Again, the central question is, what will become of his dreams? Reuben had apparently gone away and then come back to his rescuing. It is here that he discovers that Joseph is gone and “he tore his clothes” (37:29). This is the same reaction of Jacob when he sees Joseph’s bloodied robe. Let’s jump there. The brothers present Joseph’s bloodied robe to Jacob. He assumes a fierce animal without doubt tore him to pieces. Now listen to verse thirty-four. “Then Jacob tore his garments and put sackcloth on his loins and mourned for his son many days.” Why is Jacob mourning? In reading verse thirty-five, we read that he refuses to be comforted and will mourn until the day of his own death. Why?
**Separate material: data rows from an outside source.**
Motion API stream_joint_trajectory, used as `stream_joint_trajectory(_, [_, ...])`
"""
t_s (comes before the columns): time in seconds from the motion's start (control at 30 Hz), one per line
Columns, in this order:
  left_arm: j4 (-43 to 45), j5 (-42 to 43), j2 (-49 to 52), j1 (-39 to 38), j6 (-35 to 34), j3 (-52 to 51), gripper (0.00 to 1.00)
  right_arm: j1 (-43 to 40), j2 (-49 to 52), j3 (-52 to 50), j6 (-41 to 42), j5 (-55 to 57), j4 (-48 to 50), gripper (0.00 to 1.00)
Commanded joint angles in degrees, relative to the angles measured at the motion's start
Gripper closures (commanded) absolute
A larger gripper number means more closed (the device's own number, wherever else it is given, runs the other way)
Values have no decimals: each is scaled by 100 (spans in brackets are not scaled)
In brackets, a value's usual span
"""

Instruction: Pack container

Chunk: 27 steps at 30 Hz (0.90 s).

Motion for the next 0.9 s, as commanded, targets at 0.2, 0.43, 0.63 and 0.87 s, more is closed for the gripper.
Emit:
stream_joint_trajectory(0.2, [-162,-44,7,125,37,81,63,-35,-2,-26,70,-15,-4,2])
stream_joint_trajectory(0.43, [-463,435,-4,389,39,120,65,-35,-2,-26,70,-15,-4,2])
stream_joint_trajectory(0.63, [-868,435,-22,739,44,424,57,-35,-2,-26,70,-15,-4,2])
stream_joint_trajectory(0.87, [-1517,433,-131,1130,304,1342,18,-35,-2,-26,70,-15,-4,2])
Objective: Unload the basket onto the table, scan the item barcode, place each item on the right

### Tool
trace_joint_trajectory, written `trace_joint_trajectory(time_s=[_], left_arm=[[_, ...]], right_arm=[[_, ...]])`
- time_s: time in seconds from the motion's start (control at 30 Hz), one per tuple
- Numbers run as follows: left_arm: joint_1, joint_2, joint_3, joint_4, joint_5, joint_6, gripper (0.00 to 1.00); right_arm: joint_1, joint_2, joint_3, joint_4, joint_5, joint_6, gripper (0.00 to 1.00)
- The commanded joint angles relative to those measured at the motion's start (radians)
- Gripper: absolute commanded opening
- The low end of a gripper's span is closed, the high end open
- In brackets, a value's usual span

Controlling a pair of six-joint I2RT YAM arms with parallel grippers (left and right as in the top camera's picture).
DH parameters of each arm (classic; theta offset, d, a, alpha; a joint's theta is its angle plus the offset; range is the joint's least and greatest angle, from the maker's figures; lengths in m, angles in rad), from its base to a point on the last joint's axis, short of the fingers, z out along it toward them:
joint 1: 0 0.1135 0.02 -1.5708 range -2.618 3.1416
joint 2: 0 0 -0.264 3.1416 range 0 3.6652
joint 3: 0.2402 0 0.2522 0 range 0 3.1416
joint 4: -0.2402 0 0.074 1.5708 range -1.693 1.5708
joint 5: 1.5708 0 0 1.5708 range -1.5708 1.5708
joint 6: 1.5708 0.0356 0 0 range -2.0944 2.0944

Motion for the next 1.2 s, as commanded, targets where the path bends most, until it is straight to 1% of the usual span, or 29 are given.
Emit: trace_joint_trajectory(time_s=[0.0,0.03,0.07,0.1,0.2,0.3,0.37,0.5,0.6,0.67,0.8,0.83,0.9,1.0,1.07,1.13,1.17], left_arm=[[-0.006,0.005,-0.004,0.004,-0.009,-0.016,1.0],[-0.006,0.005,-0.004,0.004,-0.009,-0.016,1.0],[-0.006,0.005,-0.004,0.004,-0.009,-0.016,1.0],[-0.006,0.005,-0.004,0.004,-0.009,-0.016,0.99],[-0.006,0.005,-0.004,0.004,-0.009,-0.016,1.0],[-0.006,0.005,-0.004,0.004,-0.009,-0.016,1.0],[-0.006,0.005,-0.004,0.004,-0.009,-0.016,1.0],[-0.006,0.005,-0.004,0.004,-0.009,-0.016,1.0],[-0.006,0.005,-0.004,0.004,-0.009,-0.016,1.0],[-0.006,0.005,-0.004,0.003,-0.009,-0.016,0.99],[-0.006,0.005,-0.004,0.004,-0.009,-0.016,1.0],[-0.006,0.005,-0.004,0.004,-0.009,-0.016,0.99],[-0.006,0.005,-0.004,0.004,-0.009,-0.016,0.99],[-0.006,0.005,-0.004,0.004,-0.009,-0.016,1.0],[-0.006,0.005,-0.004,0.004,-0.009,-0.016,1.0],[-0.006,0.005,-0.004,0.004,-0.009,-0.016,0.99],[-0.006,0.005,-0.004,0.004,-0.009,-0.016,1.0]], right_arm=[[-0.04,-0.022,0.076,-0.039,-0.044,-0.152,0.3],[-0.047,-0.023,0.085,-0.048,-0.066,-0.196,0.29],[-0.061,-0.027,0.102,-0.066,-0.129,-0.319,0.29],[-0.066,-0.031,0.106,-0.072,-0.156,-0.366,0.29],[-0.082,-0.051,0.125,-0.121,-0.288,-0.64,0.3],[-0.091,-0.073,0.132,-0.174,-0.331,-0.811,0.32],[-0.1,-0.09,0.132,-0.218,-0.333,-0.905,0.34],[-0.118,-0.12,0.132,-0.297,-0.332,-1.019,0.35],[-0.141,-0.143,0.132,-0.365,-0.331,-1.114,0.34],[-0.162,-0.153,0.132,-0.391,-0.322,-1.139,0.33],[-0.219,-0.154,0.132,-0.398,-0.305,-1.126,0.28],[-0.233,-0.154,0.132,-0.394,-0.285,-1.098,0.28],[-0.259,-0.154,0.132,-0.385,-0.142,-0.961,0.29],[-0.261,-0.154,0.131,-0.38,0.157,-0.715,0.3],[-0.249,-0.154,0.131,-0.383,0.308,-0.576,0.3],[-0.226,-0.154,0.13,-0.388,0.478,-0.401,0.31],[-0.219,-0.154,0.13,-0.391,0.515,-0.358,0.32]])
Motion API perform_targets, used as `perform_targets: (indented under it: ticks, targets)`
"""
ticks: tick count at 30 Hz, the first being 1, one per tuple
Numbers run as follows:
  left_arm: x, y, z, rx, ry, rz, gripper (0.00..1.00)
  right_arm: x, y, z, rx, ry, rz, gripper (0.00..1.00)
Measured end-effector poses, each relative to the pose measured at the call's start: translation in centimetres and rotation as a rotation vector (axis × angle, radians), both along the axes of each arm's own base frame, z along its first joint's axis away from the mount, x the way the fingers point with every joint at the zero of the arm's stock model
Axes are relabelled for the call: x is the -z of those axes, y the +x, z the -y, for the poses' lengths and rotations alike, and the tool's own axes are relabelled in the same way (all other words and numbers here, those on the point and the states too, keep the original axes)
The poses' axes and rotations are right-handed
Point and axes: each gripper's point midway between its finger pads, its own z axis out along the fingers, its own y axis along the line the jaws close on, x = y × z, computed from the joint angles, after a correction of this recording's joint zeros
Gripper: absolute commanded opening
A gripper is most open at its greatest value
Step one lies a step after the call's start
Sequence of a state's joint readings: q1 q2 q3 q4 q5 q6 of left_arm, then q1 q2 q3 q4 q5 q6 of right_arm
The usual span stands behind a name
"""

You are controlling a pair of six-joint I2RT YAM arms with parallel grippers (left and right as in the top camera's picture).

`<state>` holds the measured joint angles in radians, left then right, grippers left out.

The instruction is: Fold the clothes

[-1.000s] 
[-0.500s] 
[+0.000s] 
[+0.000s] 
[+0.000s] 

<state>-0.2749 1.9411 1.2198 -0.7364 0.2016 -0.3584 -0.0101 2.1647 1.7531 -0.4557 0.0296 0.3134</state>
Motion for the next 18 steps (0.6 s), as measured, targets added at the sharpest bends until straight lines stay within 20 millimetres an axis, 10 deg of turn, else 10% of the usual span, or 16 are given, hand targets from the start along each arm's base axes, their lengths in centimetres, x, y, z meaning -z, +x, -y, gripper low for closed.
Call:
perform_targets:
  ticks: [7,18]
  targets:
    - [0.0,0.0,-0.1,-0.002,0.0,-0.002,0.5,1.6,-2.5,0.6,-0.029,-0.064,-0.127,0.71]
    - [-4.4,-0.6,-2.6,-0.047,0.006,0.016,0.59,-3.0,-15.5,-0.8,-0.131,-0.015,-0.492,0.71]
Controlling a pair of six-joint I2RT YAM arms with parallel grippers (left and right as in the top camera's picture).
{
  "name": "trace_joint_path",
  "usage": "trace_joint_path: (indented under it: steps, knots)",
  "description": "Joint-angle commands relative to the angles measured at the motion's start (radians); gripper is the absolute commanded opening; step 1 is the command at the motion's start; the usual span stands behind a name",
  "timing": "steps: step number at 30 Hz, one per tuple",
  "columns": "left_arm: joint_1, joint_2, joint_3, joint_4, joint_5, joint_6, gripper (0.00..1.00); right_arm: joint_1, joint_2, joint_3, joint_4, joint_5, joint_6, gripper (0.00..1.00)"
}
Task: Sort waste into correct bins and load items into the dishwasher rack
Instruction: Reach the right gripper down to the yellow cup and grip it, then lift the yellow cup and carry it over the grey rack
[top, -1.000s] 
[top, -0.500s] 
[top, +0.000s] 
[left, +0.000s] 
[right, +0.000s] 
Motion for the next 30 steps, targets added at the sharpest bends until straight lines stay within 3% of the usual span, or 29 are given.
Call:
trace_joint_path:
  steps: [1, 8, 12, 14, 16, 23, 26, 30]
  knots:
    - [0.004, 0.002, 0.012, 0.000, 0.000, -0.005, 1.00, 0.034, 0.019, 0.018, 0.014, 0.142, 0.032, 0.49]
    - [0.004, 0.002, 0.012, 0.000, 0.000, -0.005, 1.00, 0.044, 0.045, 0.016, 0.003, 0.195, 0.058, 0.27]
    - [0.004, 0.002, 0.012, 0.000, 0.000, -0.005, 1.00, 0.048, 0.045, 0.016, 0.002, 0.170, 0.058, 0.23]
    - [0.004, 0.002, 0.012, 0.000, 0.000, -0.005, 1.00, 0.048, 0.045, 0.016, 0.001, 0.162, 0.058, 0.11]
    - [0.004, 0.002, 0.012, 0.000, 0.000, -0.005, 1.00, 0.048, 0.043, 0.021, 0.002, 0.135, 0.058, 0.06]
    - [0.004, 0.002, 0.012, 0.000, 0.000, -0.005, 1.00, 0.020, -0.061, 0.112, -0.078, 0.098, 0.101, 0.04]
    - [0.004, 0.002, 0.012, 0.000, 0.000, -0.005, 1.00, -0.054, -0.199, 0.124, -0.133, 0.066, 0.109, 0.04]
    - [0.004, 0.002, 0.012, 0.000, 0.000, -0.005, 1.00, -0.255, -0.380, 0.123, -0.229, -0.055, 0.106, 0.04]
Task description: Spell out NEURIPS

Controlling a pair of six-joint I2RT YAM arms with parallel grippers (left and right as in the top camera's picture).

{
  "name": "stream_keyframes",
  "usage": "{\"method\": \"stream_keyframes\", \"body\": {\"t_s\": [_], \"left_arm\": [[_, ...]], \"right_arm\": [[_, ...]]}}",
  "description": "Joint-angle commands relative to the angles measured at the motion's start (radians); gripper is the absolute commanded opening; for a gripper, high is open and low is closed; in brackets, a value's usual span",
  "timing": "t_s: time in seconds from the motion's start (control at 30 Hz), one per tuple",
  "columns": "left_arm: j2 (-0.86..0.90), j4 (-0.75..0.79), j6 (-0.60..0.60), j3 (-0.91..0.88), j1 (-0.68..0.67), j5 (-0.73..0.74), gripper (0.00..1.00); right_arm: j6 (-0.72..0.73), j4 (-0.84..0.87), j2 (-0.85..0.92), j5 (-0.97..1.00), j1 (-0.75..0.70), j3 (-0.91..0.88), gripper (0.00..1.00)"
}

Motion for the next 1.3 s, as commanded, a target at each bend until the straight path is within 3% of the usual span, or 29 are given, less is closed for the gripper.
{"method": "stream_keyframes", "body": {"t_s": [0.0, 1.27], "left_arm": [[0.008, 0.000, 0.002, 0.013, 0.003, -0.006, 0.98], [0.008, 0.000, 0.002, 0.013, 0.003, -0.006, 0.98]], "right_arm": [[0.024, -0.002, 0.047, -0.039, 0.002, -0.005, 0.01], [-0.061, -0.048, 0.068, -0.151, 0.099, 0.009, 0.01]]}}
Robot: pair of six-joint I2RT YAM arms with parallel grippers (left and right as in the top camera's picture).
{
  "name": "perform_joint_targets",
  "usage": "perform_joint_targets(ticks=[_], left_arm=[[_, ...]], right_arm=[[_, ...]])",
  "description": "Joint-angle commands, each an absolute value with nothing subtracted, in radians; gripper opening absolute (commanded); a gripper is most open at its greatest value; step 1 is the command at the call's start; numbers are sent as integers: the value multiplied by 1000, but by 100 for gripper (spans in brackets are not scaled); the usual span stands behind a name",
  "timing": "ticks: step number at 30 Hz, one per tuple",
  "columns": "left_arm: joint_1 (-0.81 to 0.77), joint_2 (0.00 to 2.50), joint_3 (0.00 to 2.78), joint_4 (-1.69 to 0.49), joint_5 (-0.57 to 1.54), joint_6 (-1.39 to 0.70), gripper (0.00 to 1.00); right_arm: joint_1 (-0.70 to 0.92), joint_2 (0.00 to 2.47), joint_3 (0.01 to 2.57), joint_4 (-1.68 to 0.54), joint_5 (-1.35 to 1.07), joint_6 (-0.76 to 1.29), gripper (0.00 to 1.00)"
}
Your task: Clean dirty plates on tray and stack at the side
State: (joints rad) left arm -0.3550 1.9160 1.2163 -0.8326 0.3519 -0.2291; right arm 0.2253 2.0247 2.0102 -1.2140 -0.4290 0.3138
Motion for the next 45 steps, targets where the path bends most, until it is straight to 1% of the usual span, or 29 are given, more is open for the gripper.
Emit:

Yes, the son he loved more than any other is apparently dead. He is gone. But there is something more. Remember, this is all about dad. It begins with dad waiting for; watching for; guarding the saying of those dreams, something fixed by God, something shortly God will bring to pass. And his son is now gone. We are watching a dad shaken to the core. Yes, his son is gone, but his faith in God is being tried. His faith is being put through the fire and it may surround this great question, “God, what in the world are you doing? Where are you in all of this? What of your promises, your faithfulness?” Let’s call it a painful disruption in a dad’s walk with God.
We should not romanticize persecution or affliction. They are evils. However, throughout biblical and church history, we find a consistent pattern: “glad and generous hearts” (Acts 2:46) tend to grow best when adversity, often in the forms of persecution and affliction, is part of the church’s life. Persecution and affliction provide the gracious and sanctifying opportunities for Christians to experience the love of Christ in very personal ways, as we extend it to and receive it from one another — the opportunities to demonstrate the gospel visibly to a watching world. The gospel becomes more real to us the more we feel our need of it.
So, what should a dad do when all seems lost and dark and discouraging, asking, “God, what is going on? Why, O God, why?” There is only one thing I know to say and do and hope to do: “Consider him who endured from sinners such hostility against himself, so that you may not grow weary or fainthearted” (Hebrews 12:3).